The SMR for all groups was > 1, ranging from 2.86 - 34.43, with mean actual mortality of 7.18 times the expected rate, and this rate was significantly higher in the 1 - 5% interval group (34.43 times). Multiple factors such as a poor referral system and, somehow, delayed initial therapy or surgical/medical complications may affect these results.

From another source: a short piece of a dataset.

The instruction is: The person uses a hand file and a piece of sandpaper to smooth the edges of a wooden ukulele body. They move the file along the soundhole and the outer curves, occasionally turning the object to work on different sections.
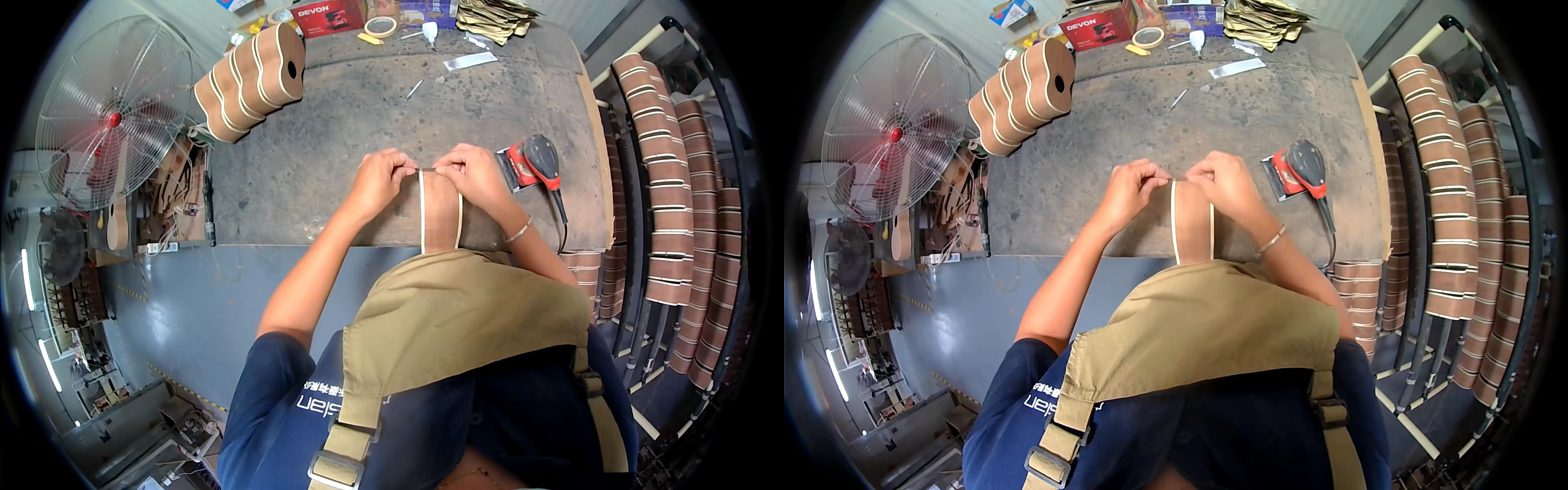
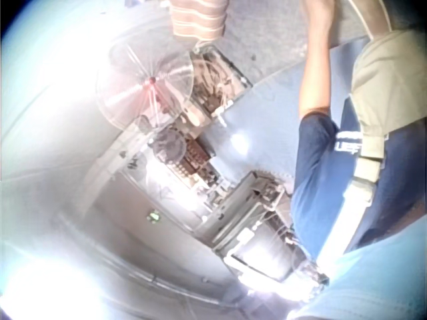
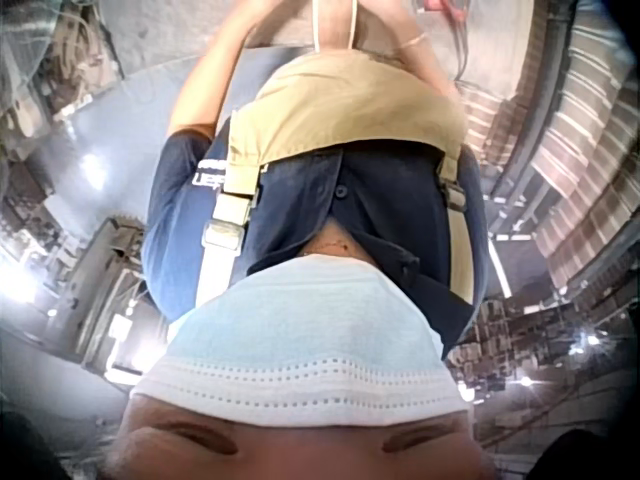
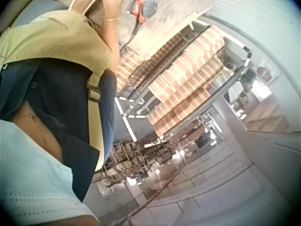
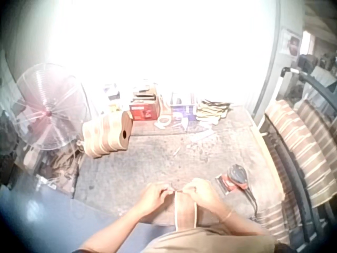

The ability of PIM-3 to predict the death rate was 1.45%, which was lower than the observed rate of 10.4%. The overall SMR was 7.18, meaning that the PIM-3 model underpredicted the mortality rate in our study unit. It will be better explained if the standards of care in different PICUs are studied. Likewise, death probability was 7.12 times higher in Mofid Children's Hospital. Other studies in Egypt, Pakistan, and India reported SMRs from PIM-2 scores of 1.57, 1.92, and 3.3, respectively (
12,
16,
17). On the other hand, a study in Japan reported PIM-2 SMR < 1 (0.77), representing that the score showed an overprediction of mortality (
8).
Our study has several limitations. First, it was a single-center study conducted at a tertiary hospital. The findings may, therefore, not be generalizable to the entire pediatric population of Iran. Multicenter studies that include neonatal, surgical and cardiac ICU patients in primary and secondary hospitals are needed. The second limitation was the retrospective data collection. Although the authors made every effort to validate the data thoroughly, some patients were excluded from the study because of incomplete data. Prospective studies on this topic in the future will be helpful.
Finally, the AUC was measured as 0.711 (95%CI: 0.626 to 0.821), which was less than the AUC in more related studies. However, AUCs in developed countries, including Scotland, the United Kingdom, New Zealand, and Australia, were found to be 0.84 - 0.86, 0.85, 0.90 - 0.93, and 0.91, respectively (
6).
5.1. Conclusion
Overall, the results indicated that PIM-3 underpredicted the risk of mortality in young infants admitted to our ICU in 2017. In other words, the prediction was weak among low-risk patients. In this regard, the PIM-3 score can be administrated in our PICU to calculate the probable mortality rate by correcting with multiplying the calculated PIM3 score by 7.12.